Veel actieplannen binnen de individuele landen in Europa richten zich op de rol van consumenten in de circulaire economie. Maar een groot deel van de verantwoordelijkheid in de cyclus ligt op productieniveau en dus bij het bedrijfsleven. Het productontwerp, de functionaliteit en herbruikbaarheid van de materialen zijn van enorm veel invloed.
Veel van de nationale of regionale actieplannen zijn gericht op inspanningen van consumenten. Een opmerkelijke trend is repareerbaarheid. Eindgebruikers krijgen toegang tot gereedschap, handleidingen en reserveonderdelen om zelf reparaties uit te voeren. Natuurlijk moeten we alle recyclinginitiatieven toejuichen in het licht van de groeiende afvalbergen. Maar deze aanpak is afhankelijk van individuen die de tijd, vaardigheid en kennis hebben om reparaties uit te voeren – en wat is hun stimulans? Van hen wordt gevraagd hun kostbare tijd en energie te besteden aan een taak waarvoor zij niet zijn opgeleid en die zij moeilijk vinden. Het is begrijpelijk dat zij het aantrekkelijker vinden het kapotte voorwerp weg te gooien en iets nieuws te kopen.

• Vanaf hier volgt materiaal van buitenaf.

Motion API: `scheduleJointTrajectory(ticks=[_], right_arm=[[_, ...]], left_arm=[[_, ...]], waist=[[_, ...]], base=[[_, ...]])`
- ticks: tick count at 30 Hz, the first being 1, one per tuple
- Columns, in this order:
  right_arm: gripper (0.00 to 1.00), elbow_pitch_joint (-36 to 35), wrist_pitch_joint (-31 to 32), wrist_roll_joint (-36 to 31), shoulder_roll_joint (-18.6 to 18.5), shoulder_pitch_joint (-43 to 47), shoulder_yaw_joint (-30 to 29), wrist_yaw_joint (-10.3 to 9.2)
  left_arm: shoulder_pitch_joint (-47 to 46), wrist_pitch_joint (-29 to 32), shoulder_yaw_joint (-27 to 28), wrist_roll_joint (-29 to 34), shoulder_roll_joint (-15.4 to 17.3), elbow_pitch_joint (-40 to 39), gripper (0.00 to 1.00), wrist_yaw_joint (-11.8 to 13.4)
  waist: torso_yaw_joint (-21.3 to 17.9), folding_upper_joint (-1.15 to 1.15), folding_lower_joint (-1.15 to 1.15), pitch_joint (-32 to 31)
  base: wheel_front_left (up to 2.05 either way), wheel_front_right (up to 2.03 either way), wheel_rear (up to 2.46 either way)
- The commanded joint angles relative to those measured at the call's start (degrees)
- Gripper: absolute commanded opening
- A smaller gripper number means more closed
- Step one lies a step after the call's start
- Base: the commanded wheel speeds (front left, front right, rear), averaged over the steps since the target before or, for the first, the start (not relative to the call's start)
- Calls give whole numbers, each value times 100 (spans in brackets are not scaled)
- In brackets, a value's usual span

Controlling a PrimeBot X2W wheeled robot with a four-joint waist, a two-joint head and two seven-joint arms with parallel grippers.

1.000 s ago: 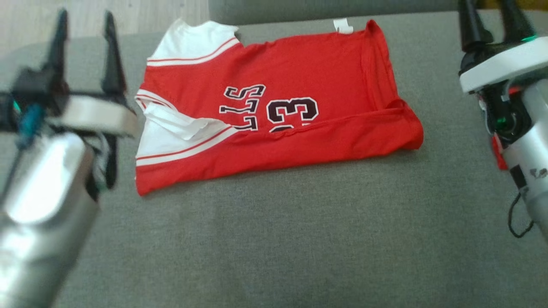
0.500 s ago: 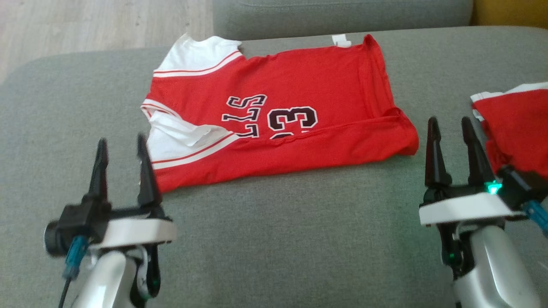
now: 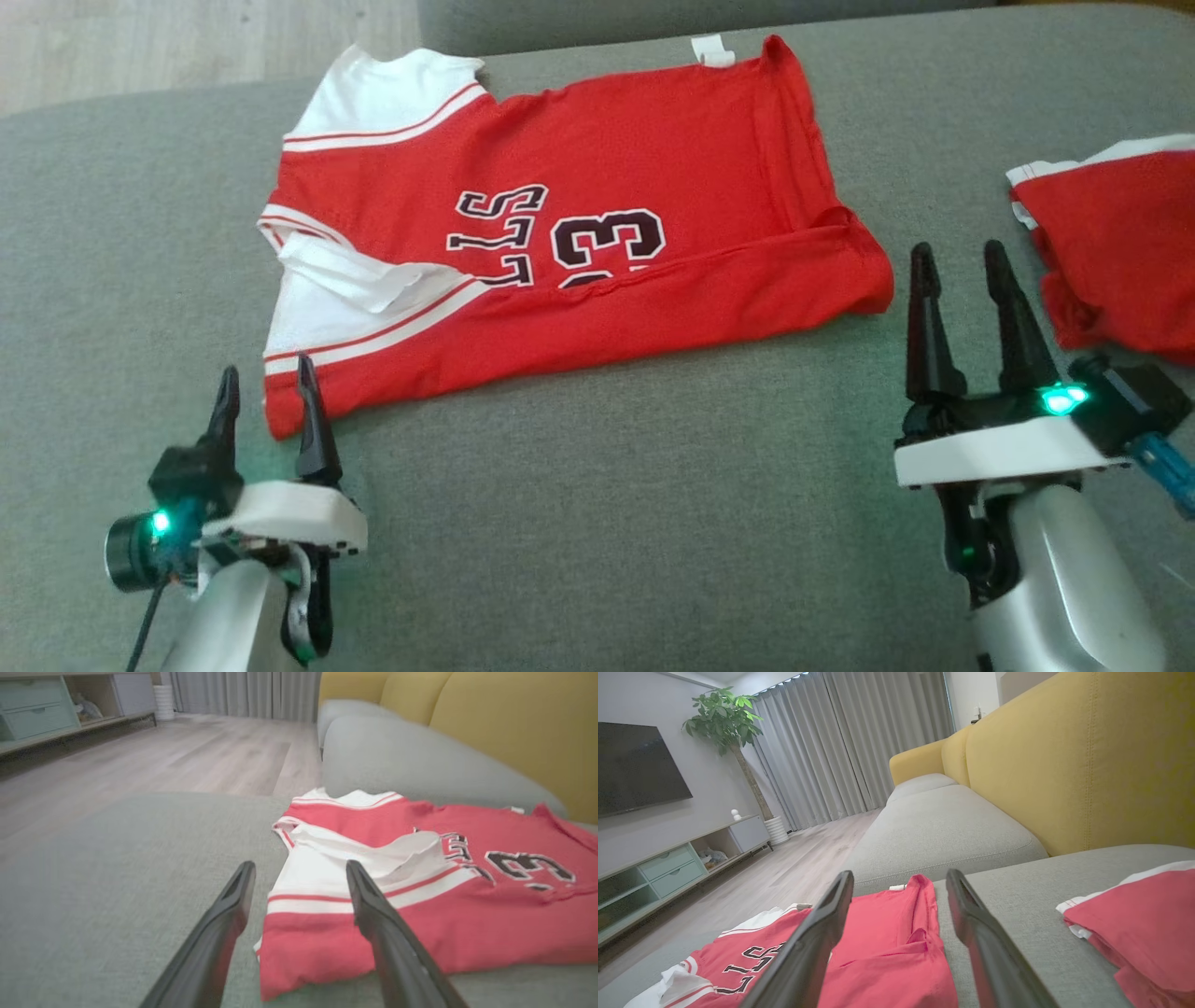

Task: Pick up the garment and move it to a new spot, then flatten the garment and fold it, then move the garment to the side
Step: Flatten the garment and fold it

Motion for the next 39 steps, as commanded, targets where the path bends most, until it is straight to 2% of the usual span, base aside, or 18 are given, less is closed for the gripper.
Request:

Een beter alternatief is een business-to-business (b2b)-benadering. Hiervan is sprake wanneer een fabrikant van originele apparatuur (oem) doelbewust producten ontwerpt op basis van ecologische principes. Het resultaat is een ingebouwde lange levensduur. Daarbij wordt ervoor gezorgd dat materialen met weinig grondstoffen worden ontworpen. Maar ook dat producten gemakkelijk zijn te repareren en vervolgens te recyclen als ze daadwerkelijk verouderd zijn. Bij deze aanpak wordt niet verwacht dat de eindgebruiker de reparaties uitvoert.
De b2b-benadering gaat uit van het inruil-en-opknap-model. We vragen niet aan consumenten om producten thuis te repareren of kleine zakelijke dienstverleners te betalen de klus te klaren. In plaats daarvan leggen we de verantwoordelijkheid bij de oem’s. Zij moeten het eindgebruikers makkelijk maken om producten die het einde van hun levensduur naderen, terug te brengen en in te ruilen voor een opgeknapt of nieuw model. Wanneer technologisch verouderde producten aan de oem worden geretourneerd, heeft deze de keuze om een volledige opknapbeurt uit te voeren – waarvoor het product was ontworpen – en het terug te brengen in het gecertificeerde opgeknapte verkoopcircuit. Ze kunnen de producten ook demonteren, zodat voor hergebruik geschikte onderdelen zijn in te zetten bij de productie van nieuwe producten.
Positieve invloed
Het idee van de consument-als-hersteller in de circulaire economie is vergelijkbaar met een nieuwe markttrend en moet, zoals alle trends, niet te snel worden overgenomen. De geschiedenis leert dat het tijd kost de meest geschikte oplossingen voor specifieke uitdagingen uit te werken. Het is belangrijk om alle opties af te wegen, ook die in eerste instantie niet voor de hand liggen.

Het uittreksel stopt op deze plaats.